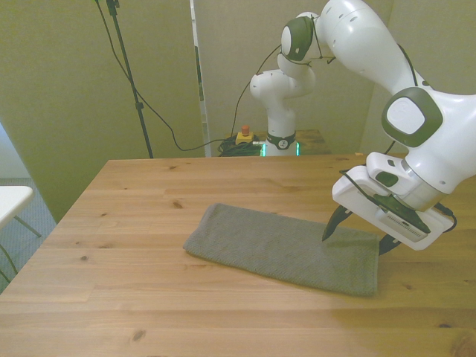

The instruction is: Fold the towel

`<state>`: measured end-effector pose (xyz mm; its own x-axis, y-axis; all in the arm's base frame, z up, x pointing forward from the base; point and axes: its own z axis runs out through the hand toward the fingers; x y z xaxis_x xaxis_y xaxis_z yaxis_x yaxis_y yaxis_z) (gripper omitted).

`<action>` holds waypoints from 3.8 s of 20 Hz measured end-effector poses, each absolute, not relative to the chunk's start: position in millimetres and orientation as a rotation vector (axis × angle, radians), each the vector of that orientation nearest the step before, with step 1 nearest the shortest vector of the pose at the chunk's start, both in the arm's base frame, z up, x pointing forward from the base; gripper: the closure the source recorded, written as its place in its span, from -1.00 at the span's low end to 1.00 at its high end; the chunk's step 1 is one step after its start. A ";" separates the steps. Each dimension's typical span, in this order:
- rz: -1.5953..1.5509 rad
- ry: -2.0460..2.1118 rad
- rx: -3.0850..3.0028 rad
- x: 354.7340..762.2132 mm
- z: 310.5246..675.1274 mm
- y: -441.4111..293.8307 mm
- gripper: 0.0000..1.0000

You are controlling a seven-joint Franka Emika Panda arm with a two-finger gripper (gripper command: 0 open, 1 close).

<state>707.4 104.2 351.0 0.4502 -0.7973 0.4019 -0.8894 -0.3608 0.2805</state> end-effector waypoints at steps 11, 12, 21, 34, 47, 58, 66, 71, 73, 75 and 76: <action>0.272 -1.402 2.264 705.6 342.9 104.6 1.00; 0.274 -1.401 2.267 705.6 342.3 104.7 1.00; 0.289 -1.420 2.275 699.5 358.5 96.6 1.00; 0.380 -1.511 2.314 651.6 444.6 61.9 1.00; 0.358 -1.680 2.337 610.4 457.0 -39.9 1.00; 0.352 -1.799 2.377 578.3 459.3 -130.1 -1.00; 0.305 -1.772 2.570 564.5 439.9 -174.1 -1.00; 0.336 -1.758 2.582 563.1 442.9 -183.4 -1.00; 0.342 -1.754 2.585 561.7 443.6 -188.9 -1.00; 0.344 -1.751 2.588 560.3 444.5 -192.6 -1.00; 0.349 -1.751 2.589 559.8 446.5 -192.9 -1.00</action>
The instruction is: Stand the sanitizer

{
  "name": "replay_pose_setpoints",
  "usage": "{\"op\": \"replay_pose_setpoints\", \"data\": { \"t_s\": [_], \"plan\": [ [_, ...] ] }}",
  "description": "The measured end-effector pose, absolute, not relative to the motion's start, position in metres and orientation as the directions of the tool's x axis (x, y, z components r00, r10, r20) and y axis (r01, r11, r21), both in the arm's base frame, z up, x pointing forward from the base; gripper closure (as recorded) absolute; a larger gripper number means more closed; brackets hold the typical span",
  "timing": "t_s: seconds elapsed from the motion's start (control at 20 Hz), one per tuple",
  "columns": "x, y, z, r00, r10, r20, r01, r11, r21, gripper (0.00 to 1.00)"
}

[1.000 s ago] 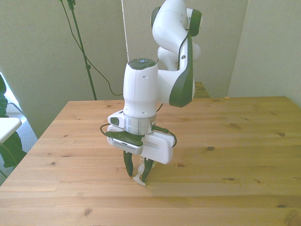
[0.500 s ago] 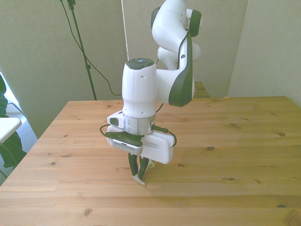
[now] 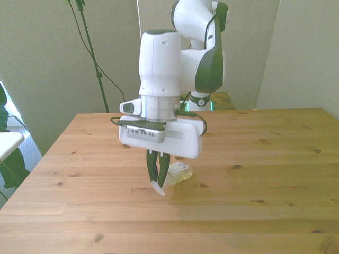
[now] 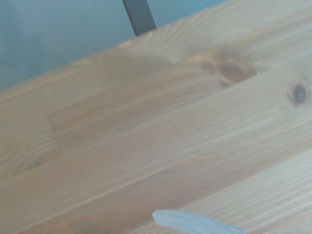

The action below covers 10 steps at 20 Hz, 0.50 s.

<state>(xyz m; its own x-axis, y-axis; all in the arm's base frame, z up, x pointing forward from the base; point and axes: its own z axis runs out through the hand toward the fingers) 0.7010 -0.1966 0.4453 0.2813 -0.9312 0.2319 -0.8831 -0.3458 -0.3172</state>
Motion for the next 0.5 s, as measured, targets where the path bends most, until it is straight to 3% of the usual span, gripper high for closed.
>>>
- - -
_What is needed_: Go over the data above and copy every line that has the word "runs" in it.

_Response area_:
`<state>`: measured end-effector pose (xyz mm; its own x-axis, y-axis; all in the arm's base frame, z up, x pointing forward from the base; point and axes: its own z axis runs out through the hand toward the fingers; x y z xaxis_x xaxis_y xaxis_z yaxis_x yaxis_y yaxis_z) (gripper omitted).
<state>(xyz m; its own x-axis, y-axis; all in the arm's base frame, z up, x pointing forward from the base; point and axes: its own z axis runs out through the hand toward the fingers) 0.7010 -0.1966 0.4453 0.2813 -0.9312 0.2319 -0.8831 -0.3458 -0.3172</state>

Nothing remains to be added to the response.